Core Concepts
Explicitly leveraging edge information is critical for producing high-quality monocular depth maps with clear edges and details.
Abstract
The paper presents a novel monocular depth estimation method, named ECFNet, that aims to estimate high-quality depth maps with accurate edges and details from a single RGB image. The key insights are:
Edge information plays a critical role in producing depth maps with clear edges and details. The authors find that existing MDE networks struggle to capture all the edge information due to the smoothing effect of convolution layers, downsampling, and upsampling.
To address this, ECFNet first extracts an edge map and an edge-highlighted image from the input, and then uses a pre-trained MDE network to infer initial depth maps from these three inputs (original image, edge map, edge-highlighted image).
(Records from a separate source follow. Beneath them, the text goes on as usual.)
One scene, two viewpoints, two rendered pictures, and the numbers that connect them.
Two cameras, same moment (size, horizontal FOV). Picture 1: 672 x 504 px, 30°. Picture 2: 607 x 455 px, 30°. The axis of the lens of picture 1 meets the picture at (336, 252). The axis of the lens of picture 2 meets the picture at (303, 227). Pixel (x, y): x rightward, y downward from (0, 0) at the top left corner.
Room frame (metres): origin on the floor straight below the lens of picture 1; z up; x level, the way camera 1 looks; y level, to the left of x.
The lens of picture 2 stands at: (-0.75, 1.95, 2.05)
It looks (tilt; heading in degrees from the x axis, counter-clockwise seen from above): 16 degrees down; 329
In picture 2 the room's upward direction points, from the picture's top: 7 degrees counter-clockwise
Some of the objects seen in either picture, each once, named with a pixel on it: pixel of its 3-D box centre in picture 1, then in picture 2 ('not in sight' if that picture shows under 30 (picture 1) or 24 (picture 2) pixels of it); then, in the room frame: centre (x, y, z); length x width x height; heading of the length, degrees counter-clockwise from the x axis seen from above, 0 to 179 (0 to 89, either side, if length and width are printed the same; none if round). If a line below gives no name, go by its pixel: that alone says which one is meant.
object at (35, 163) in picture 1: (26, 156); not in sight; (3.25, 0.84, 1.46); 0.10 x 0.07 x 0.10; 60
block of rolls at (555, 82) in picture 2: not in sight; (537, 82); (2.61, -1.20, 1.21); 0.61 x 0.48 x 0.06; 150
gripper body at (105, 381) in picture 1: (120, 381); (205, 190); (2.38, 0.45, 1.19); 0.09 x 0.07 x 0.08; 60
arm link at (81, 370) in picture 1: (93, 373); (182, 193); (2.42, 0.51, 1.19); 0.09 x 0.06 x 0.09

ECFNet then proposes a Layered Fusion Module (LFM) to fuse the initial depth maps, leveraging the strengths of each input. LFM uses a hybrid edge detection strategy to obtain high-quality edges.
However, the fused depth from LFM may still have issues with inaccurate overall structure and inconsistent depth range/distribution. To fix these problems, ECFNet introduces a Depth Consistency Module (DCM) to learn a depth residual and update the fused depth, maintaining high-frequency details and recovering the fine structure.
Extensive experiments on public datasets show that ECFNet achieves state-of-the-art performance, especially in producing accurate edge depth. ECFNet also demonstrates superior robustness to degraded images compared to other methods.
Stats
The paper reports the following key metrics:
SqRel: 7.236, 6.997, 7.035
ESR: 0.538, 0.494, 0.511
ORD: 0.329, 0.378, 0.375
Quotes
"The edge itself hides the most critical information."
"Estimating high-quality depth maps with accurate edges and details remains a significant obstacle for MDE networks."
"Driven by this analysis, we propose to explicitly employ the image edges as input for ECFNet and fuse the initial depths from different sources to produce the final depth."